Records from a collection
*** Begin section ***

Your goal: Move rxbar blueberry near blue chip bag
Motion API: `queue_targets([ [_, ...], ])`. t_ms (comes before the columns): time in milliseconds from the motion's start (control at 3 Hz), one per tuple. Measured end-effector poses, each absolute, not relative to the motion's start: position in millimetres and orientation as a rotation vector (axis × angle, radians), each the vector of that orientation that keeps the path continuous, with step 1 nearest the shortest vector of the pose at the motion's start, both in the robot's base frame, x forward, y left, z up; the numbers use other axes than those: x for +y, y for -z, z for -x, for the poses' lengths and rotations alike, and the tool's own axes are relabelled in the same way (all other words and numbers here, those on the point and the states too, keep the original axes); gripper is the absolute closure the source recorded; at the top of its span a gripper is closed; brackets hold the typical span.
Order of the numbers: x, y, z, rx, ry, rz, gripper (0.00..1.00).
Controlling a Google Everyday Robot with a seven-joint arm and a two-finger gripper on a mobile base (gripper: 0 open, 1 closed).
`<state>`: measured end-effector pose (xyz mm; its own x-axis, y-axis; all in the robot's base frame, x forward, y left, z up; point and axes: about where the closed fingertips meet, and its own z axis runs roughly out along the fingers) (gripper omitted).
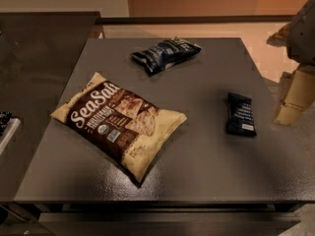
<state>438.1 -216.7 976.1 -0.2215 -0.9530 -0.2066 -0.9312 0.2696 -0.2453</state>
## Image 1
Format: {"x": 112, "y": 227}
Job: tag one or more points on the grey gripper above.
{"x": 302, "y": 36}

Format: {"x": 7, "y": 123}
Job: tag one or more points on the dark blue rxbar blueberry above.
{"x": 240, "y": 116}

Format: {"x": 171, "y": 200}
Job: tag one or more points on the blue chip bag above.
{"x": 165, "y": 54}

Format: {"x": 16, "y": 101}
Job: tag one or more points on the sea salt tortilla chip bag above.
{"x": 125, "y": 126}

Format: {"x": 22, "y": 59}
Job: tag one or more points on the white tray at left edge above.
{"x": 9, "y": 132}

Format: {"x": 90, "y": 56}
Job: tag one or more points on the dark patterned item on tray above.
{"x": 5, "y": 117}

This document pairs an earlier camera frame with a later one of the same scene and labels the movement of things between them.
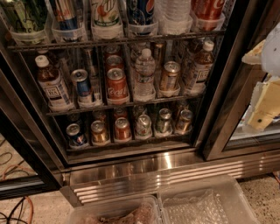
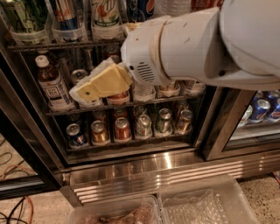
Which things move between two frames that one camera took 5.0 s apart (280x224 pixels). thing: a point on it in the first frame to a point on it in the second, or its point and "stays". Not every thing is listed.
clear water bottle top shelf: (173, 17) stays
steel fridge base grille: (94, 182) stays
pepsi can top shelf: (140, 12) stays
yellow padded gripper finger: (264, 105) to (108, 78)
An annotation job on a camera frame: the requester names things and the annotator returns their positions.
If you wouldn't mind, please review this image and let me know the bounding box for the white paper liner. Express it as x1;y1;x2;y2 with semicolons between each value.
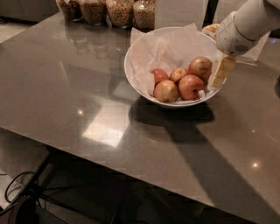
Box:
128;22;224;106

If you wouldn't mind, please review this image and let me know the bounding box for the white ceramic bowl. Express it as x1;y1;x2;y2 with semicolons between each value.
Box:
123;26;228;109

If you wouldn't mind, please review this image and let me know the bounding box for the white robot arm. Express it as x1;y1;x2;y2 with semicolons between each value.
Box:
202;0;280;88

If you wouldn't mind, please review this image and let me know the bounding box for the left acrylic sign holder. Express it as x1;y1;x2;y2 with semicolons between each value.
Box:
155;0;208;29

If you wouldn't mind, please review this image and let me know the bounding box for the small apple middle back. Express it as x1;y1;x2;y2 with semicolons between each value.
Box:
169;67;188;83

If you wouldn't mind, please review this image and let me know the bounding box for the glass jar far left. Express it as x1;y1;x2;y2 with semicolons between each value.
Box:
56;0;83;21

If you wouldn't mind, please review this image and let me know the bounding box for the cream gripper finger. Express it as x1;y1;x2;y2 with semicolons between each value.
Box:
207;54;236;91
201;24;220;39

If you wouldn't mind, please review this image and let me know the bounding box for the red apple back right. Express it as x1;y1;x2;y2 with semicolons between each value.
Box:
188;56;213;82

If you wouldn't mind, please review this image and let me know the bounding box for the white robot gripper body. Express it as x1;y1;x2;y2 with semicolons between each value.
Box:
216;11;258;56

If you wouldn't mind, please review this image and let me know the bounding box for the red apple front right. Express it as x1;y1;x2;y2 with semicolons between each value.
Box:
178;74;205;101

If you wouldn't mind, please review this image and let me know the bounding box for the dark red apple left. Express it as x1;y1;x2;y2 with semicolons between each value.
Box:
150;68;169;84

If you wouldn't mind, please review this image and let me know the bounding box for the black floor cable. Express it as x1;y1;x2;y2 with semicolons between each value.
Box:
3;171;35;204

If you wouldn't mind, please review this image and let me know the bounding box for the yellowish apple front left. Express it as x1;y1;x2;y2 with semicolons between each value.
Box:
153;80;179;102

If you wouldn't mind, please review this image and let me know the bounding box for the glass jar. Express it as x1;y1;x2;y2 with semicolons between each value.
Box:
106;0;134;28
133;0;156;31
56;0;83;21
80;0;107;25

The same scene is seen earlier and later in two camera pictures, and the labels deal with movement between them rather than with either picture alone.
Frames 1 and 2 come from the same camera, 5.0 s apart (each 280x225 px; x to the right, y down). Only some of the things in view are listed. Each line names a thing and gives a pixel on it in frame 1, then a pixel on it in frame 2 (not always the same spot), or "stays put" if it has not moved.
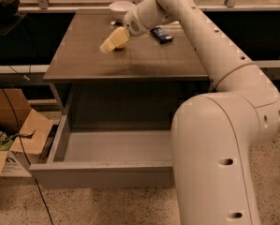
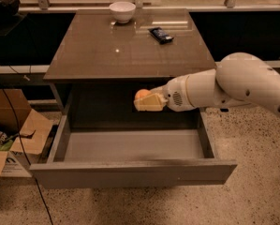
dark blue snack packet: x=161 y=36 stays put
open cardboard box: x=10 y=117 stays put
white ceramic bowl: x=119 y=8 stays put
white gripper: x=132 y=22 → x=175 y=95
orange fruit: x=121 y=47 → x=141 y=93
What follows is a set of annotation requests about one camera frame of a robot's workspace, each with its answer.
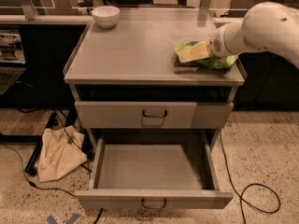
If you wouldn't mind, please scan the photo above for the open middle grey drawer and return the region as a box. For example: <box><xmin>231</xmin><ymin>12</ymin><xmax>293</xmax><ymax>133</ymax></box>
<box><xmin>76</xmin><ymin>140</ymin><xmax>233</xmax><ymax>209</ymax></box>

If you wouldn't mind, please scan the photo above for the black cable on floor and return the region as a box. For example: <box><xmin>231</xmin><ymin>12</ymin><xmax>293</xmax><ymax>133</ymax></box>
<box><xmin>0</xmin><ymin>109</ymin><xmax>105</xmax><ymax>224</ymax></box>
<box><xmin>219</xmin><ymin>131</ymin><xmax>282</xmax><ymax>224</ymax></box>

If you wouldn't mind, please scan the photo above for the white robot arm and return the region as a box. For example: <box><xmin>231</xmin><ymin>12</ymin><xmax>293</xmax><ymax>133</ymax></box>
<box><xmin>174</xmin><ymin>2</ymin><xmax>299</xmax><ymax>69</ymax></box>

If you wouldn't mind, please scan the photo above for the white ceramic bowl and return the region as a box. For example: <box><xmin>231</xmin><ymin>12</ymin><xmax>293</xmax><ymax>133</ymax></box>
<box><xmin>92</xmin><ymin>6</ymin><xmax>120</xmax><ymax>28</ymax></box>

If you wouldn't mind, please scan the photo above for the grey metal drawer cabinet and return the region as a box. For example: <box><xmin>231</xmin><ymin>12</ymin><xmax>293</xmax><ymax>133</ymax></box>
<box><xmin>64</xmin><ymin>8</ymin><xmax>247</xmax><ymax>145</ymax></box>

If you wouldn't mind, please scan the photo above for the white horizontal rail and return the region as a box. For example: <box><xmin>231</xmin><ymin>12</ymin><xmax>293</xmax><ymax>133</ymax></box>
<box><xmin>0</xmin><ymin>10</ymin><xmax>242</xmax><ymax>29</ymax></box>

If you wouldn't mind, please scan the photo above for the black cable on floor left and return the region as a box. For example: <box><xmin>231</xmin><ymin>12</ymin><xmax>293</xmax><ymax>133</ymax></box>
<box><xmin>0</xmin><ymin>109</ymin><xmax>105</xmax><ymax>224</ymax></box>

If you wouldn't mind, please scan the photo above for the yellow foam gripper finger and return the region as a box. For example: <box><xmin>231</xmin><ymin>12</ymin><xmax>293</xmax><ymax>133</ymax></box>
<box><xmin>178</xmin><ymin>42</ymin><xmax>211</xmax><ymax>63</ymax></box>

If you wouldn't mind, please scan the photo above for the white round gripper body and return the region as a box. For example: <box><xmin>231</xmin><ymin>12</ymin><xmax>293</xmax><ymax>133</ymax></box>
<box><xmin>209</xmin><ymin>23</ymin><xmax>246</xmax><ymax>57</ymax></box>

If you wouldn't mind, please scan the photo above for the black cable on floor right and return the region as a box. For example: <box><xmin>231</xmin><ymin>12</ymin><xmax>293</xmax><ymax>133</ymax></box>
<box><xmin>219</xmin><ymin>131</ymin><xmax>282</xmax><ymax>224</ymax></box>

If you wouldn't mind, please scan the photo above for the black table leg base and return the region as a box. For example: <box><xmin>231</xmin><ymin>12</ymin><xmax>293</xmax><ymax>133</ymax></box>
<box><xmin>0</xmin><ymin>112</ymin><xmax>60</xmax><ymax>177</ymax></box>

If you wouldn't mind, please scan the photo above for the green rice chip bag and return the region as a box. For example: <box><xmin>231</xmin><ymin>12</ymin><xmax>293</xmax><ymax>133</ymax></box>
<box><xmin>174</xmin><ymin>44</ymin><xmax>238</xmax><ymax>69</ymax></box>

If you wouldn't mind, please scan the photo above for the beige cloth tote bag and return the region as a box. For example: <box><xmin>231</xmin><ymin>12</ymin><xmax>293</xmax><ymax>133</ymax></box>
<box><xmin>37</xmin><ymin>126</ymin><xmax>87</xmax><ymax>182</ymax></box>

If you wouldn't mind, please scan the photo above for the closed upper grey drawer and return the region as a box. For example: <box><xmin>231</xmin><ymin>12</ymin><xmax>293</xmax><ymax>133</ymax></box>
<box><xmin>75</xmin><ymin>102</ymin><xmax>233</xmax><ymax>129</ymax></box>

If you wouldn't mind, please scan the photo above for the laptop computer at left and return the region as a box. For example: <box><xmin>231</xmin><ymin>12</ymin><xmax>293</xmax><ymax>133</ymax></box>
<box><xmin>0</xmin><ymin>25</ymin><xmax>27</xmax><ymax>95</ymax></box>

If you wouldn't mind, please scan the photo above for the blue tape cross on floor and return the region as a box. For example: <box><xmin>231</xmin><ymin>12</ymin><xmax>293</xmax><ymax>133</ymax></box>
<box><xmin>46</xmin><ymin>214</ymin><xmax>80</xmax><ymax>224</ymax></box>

*** End section ***

# TASK TO COMPLETE
Return only the number of lines in the data above that hold the word "frame".

# EXERCISE RESPONSE
7